# EXERCISE DETAILS
Starting with the first line of the data below, copy each line up to and including the one containing "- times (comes". Pictures stay out.

# INPUT DATA
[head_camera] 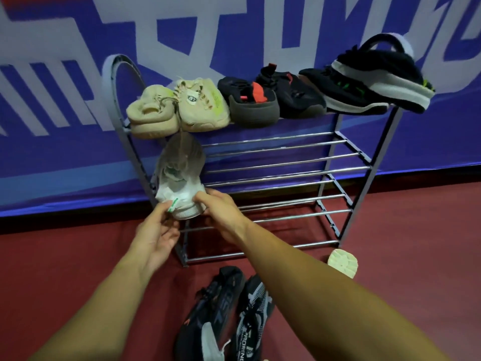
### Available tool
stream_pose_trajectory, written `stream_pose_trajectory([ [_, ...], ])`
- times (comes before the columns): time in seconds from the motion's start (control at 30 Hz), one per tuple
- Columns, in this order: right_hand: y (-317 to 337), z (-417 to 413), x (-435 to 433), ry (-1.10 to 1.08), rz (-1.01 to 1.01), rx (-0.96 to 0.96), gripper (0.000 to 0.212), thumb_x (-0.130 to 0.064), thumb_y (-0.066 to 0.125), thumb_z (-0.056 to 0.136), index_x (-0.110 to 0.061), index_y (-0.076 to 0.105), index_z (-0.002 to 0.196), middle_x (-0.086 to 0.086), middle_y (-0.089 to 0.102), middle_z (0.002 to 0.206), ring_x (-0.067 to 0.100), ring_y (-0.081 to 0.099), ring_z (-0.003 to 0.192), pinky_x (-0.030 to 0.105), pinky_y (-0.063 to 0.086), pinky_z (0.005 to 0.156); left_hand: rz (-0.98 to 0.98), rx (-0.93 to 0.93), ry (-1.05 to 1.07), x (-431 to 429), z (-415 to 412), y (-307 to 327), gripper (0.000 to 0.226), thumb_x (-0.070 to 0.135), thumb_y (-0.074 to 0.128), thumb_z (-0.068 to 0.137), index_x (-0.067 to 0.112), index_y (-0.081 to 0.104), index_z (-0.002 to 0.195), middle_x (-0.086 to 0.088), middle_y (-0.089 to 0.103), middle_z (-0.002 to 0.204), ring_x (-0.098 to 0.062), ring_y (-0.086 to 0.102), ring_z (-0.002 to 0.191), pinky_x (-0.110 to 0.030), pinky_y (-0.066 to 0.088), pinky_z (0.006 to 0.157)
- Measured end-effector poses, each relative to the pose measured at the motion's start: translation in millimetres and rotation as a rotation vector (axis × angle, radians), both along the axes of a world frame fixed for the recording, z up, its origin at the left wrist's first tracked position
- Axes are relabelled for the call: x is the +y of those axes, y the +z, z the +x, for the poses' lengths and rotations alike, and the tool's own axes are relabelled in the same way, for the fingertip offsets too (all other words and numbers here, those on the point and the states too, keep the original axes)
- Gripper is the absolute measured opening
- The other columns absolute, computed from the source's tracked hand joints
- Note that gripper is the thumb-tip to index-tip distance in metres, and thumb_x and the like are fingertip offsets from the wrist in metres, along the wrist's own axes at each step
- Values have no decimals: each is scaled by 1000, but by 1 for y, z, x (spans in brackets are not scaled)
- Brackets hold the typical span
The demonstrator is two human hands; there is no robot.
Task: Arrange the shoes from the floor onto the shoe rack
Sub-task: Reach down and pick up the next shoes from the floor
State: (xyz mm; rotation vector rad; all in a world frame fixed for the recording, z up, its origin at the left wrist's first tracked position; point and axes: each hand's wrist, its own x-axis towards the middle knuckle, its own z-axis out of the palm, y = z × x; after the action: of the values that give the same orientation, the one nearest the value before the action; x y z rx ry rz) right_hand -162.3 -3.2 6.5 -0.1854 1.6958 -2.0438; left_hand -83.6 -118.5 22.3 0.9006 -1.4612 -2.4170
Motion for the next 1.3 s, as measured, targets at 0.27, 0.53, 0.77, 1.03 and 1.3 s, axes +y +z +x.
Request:
stream_pose_trajectory([
  [0.27,-4,-10,-13,-177,107,97,53,-43,79,82,-12,65,123,6,73,107,14,65,79,30,52,74,120,122,222,-7,-14,9,17,17,72,85,11,65,99,3,58,70,-3,48,51,-15,43,49],
  [0.53,11,-11,-17,-113,-14,86,46,-30,71,92,-14,61,135,6,71,109,7,57,68,14,42,53,107,93,190,-7,-21,10,19,26,70,89,16,64,103,7,62,64,-4,48,61,-15,39,53],
  [0.77,17,-8,12,-53,99,60,33,-23,62,98,-9,63,128,11,64,100,10,54,66,10,34,36,-31,4,65,-4,-20,3,59,66,55,87,24,62,128,8,66,117,-6,59,93,-17,43,69],
  [1.03,6,13,85,40,532,149,26,-22,62,96,-4,67,115,11,66,87,10,45,47,15,28,39,-235,-186,-244,28,-8,-13,61,74,50,85,18,61,109,4,68,105,-10,61,84,-21,41,62],
  [1.3,3,49,172,170,868,199,21,-19,61,96,1,68,97,18,66,90,26,53,76,34,40,63,-533,-269,-517,81,1,-17,31,50,64,90,19,66,94,2,71,96,-10,65,77,-22,45,64],
])
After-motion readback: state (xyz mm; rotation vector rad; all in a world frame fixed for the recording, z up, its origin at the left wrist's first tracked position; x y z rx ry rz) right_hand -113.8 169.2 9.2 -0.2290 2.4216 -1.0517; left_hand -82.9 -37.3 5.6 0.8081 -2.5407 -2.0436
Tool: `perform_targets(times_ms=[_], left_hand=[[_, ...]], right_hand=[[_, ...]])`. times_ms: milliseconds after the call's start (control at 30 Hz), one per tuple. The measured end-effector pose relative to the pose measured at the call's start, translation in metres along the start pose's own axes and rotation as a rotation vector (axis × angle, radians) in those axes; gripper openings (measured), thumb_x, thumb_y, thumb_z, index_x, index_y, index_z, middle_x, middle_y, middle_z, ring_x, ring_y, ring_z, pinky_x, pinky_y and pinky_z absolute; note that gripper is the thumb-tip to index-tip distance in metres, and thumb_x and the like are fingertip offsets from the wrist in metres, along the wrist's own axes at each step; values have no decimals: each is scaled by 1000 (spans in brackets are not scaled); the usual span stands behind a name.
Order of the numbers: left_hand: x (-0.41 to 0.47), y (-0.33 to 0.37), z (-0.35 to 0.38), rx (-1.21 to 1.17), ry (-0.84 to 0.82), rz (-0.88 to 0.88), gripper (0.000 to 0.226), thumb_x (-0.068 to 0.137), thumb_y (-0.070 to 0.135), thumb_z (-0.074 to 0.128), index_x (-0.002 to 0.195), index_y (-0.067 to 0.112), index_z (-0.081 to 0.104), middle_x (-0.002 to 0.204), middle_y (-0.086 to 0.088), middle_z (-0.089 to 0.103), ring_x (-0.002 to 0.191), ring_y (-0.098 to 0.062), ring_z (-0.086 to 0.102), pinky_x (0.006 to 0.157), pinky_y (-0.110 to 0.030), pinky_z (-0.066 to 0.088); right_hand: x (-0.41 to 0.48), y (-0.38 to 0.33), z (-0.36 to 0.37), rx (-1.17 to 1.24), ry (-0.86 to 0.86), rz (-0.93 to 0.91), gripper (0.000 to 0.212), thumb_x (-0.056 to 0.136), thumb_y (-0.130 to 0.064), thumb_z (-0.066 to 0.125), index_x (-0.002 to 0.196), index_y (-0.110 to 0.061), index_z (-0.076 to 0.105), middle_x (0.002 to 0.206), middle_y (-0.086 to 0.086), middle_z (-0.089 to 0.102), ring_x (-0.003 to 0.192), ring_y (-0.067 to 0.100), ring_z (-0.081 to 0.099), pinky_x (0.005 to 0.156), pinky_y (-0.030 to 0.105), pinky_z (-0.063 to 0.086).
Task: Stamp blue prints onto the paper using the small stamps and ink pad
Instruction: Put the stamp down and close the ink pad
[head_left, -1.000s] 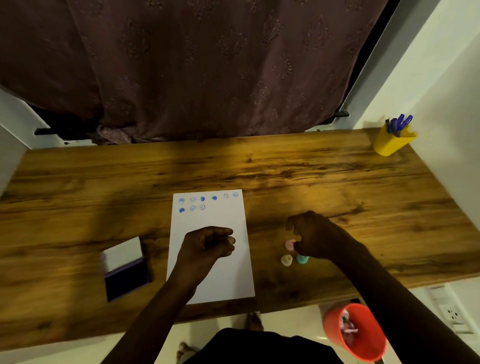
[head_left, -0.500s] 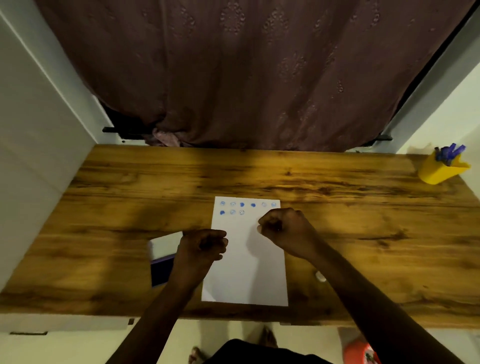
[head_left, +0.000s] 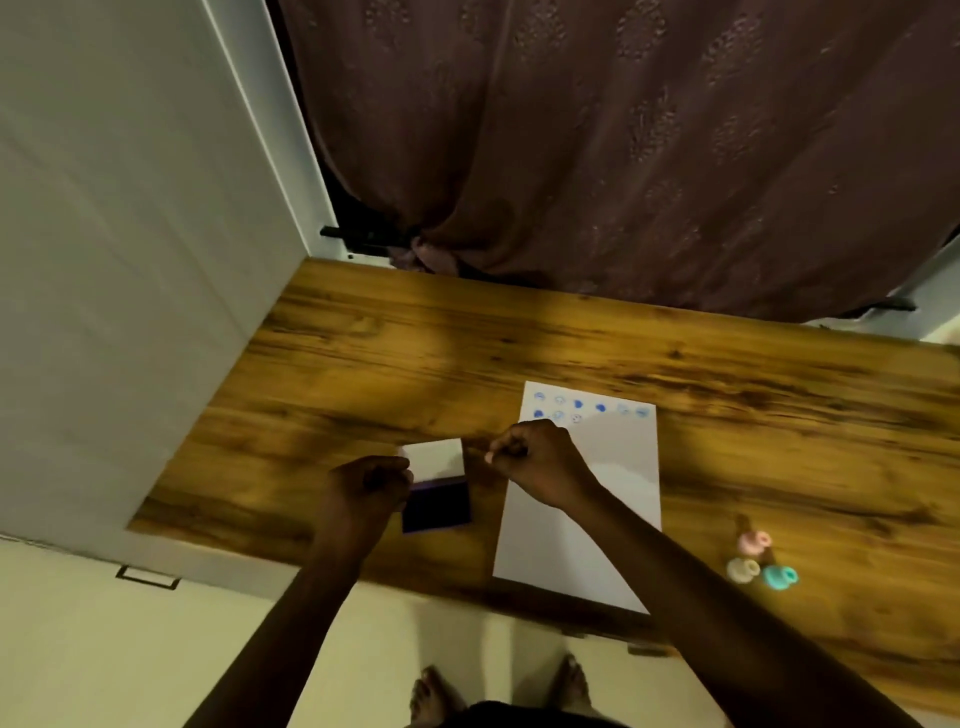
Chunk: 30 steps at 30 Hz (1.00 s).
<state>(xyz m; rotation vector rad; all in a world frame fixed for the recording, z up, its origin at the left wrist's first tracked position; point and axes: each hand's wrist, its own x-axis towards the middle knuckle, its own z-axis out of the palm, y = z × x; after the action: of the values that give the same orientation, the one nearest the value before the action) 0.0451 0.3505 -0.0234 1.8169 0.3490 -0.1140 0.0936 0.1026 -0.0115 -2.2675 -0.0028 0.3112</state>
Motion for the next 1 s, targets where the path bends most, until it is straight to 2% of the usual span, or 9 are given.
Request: perform_targets(times_ms=[133, 200, 300, 400, 467, 533, 600, 733, 1000], left_hand=[[15, -12, -13, 101, 41, -3, 20, 87, -2, 75, 87, 19, 78, 78, -3, 79, 71, -22, 76, 73, -45, 65], [23, -16, -17, 189, 58, -7, 15, 85, 3, 77, 96, 12, 79, 81, 0, 77, 69, -15, 75, 71, -41, 65], [34, -18, -15, 257, 55, -22, 17, 83, 7, 77, 100, 10, 79, 83, 1, 75, 74, -15, 73, 64, -25, 55], [42, -19, -9, 314, 13, -12, 9, 80, 5, 74, 80, 12, 79, 73, 4, 75, 74, -18, 74, 53, -7, 43], [46, -22, -7, 320, -8, -25, 10, 81, 5, 72, 81, 11, 81, 79, -5, 80, 76, -21, 76, 57, -14, 51], [49, -24, -6, 266, -51, -27, 14, 80, 3, 72, 90, 6, 81, 87, -17, 81, 80, -32, 78, 69, -40, 65], [50, -26, -6, 232, -63, -7, 19, 78, 2, 71, 95, 4, 80, 90, -21, 80, 82, -38, 78, 74, -57, 64], [50, -30, -7, 226, -86, 28, 22, 81, -1, 69, 98, 8, 81, 92, -13, 82, 84, -30, 79, 76, -56, 65], [37, -25, -4, 243, -71, 116, 29, 84, -13, 65, 104, 3, 78, 104, -19, 79, 98, -34, 76, 87, -51, 63]], right_hand=[[15, -8, 21, -24, 8, 64, 20, 83, -32, 79, 98, -18, 78, 102, -2, 77, 83, 4, 65, 63, 6, 42], [21, -12, 30, -58, 10, 84, 19, 83, -30, 79, 97, -17, 78, 101, -1, 77, 87, 10, 69, 62, 7, 41], [28, -16, 42, -88, 21, 92, 15, 83, -24, 79, 92, -12, 78, 98, 4, 77, 88, 19, 72, 59, 7, 39], [33, -19, 49, -93, 39, 109, 16, 81, -23, 80, 88, -8, 77, 92, 7, 75, 78, 18, 69, 56, 9, 39], [35, -20, 53, -104, 39, 115, 16, 80, -20, 81, 88, -7, 76, 92, 8, 75, 81, 20, 69, 59, 14, 43], [37, -19, 55, -119, 44, 122, 13, 80, -16, 80, 90, -9, 76, 95, 6, 74, 87, 21, 69, 68, 20, 48], [38, -17, 56, -136, 46, 125, 11, 80, -14, 79, 91, -11, 76, 98, 5, 75, 91, 21, 69, 73, 22, 49], [38, -12, 58, -145, 31, 134, 17, 81, -15, 78, 97, -13, 75, 105, 4, 75, 97, 21, 70, 78, 25, 54], [34, -9, 58, -111, 14, 148, 21, 83, -17, 75, 104, -17, 77, 113, 4, 75, 102, 22, 70, 75, 20, 48]])
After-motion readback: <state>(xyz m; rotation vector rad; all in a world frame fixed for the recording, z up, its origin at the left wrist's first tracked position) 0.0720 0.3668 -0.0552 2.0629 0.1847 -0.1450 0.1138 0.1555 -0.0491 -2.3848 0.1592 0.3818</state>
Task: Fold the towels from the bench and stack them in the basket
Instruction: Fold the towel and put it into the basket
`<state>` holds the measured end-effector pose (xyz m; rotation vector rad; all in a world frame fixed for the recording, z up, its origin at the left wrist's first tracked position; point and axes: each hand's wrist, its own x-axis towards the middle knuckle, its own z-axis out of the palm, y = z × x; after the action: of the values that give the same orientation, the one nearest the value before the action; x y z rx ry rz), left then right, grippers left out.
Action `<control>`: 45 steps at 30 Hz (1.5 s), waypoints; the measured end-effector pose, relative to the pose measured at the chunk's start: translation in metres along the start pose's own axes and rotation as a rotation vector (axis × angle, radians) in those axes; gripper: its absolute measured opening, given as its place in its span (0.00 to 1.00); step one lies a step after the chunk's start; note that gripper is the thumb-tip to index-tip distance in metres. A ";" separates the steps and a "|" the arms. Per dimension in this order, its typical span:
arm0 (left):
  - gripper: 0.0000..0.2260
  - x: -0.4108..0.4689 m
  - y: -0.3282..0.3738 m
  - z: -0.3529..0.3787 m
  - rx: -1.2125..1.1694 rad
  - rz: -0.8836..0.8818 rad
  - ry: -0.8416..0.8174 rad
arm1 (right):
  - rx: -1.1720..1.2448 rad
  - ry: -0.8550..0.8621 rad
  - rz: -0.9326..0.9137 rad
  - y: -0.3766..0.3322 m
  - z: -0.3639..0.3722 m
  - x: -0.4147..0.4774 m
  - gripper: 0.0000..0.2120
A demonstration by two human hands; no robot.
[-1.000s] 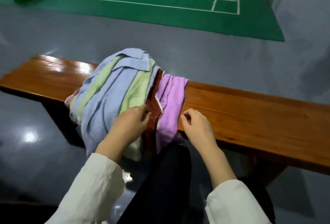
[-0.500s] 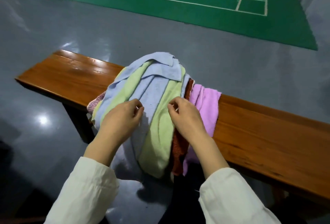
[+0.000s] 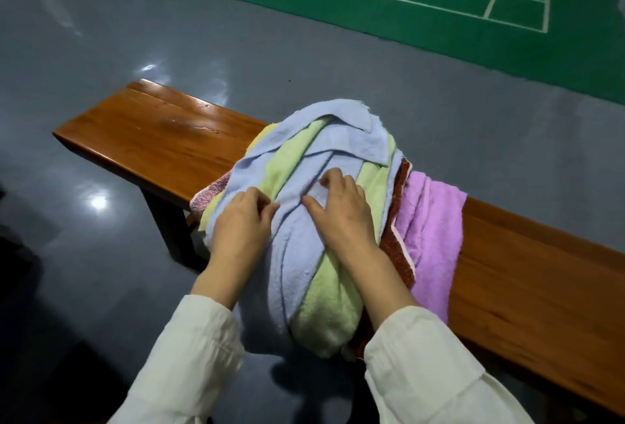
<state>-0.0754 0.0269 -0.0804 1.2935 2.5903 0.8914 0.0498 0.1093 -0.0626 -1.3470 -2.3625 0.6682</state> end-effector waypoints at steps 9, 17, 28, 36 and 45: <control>0.05 0.001 0.002 -0.018 -0.246 0.019 0.121 | 0.212 0.038 0.027 0.008 0.001 0.002 0.05; 0.09 -0.019 0.035 -0.011 -0.147 0.196 0.116 | 0.794 0.196 0.303 0.022 -0.016 -0.014 0.06; 0.20 -0.067 0.115 -0.006 -0.336 -0.106 -0.358 | 1.623 -0.323 0.664 0.037 -0.046 -0.046 0.20; 0.11 -0.072 0.111 -0.011 -0.467 -0.048 -0.163 | 1.614 -0.122 0.496 0.035 -0.057 -0.061 0.16; 0.16 -0.091 0.139 -0.015 -0.430 -0.006 -0.507 | 1.692 -0.135 0.645 0.060 -0.068 -0.087 0.14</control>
<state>0.0730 0.0156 -0.0059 1.1926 1.8914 0.9082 0.1694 0.0759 -0.0437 -1.0056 -0.5632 2.1645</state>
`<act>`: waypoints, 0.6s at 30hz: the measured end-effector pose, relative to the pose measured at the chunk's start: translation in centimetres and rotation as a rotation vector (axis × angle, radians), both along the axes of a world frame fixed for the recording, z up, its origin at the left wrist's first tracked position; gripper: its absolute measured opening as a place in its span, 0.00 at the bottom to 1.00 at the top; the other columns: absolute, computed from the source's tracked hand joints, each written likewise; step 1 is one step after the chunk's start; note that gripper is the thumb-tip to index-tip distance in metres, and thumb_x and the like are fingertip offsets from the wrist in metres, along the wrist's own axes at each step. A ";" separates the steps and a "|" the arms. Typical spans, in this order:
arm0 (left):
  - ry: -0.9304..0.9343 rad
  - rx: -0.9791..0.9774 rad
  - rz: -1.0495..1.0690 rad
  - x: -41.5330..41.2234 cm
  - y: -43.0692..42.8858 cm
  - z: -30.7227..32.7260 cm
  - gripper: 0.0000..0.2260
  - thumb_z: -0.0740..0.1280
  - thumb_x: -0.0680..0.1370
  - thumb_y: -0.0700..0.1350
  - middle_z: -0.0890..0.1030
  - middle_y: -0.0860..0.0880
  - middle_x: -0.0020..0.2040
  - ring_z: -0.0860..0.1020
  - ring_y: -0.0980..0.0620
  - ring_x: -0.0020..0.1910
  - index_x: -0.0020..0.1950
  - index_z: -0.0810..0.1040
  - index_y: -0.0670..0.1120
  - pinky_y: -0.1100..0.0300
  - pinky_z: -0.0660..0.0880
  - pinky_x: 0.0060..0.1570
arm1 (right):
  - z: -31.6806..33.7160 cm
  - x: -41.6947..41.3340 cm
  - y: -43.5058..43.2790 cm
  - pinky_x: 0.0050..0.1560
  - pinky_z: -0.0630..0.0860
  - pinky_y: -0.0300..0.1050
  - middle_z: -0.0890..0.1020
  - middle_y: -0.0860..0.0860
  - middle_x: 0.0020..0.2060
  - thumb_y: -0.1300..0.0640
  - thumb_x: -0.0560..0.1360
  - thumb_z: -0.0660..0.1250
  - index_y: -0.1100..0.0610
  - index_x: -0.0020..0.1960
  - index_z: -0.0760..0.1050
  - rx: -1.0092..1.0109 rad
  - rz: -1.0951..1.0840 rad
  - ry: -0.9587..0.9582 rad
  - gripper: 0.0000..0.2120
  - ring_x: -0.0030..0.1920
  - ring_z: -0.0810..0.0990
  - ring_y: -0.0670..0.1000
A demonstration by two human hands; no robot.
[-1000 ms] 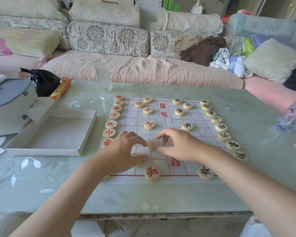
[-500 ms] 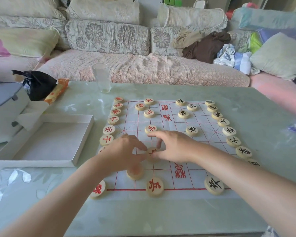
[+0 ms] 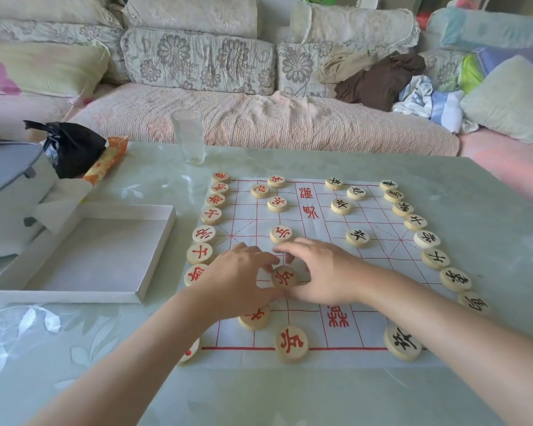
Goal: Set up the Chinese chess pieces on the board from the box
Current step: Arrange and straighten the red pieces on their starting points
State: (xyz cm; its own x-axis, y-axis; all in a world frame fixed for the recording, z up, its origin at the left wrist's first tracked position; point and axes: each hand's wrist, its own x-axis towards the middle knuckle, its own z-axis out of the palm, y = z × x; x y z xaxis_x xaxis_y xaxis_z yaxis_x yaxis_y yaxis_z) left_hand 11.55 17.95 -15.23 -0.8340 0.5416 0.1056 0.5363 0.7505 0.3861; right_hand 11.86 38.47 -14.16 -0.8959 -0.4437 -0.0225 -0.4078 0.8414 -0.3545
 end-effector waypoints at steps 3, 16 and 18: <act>-0.044 0.014 0.013 0.1 0.0 0.3 0.26 0.68 0.71 0.62 0.78 0.61 0.56 0.72 0.56 0.54 0.68 0.71 0.56 0.58 0.72 0.56 | 0.0 0.1 0.0 0.54 0.64 0.32 0.73 0.36 0.59 0.51 0.72 0.71 0.41 0.75 0.63 -0.085 0.014 -0.051 0.35 0.48 0.69 0.28; -0.048 0.020 0.062 0.4 1.0 0.3 0.20 0.73 0.70 0.57 0.78 0.60 0.53 0.72 0.55 0.54 0.61 0.76 0.57 0.60 0.71 0.53 | -0.2 1.0 0.0 0.53 0.67 0.36 0.75 0.37 0.56 0.47 0.72 0.71 0.43 0.74 0.64 -0.117 -0.047 -0.064 0.33 0.45 0.71 0.33; -0.047 0.025 0.075 0.4 1.2 0.3 0.20 0.72 0.70 0.57 0.78 0.59 0.53 0.73 0.55 0.54 0.60 0.76 0.56 0.59 0.72 0.53 | -0.2 1.0 0.0 0.55 0.67 0.37 0.75 0.38 0.57 0.47 0.72 0.71 0.43 0.74 0.64 -0.109 -0.061 -0.073 0.33 0.46 0.71 0.35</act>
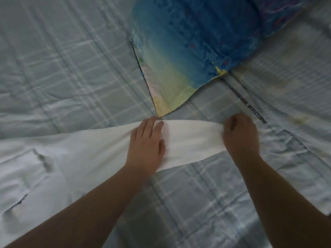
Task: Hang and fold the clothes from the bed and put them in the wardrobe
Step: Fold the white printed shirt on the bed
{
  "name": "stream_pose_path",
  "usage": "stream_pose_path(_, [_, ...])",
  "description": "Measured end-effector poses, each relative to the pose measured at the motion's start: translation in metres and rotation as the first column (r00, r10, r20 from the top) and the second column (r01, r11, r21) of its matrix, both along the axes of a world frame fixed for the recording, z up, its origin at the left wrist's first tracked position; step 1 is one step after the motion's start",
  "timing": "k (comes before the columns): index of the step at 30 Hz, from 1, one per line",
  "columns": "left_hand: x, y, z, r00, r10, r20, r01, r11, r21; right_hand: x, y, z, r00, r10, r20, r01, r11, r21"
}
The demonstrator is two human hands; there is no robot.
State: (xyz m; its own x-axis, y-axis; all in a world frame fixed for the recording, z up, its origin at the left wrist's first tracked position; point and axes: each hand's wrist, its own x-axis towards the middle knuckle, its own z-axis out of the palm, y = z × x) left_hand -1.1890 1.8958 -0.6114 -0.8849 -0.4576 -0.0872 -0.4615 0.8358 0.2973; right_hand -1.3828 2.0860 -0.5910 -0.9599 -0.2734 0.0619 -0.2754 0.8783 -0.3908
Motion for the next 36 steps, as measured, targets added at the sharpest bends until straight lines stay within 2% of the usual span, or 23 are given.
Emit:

# SOLUTION
[head_camera] 
### Available tool
stream_pose_trajectory, written `stream_pose_trajectory([ [_, ...], ])`
- times (comes before the columns): time in seconds from the motion's start (control at 30 Hz), one per tuple

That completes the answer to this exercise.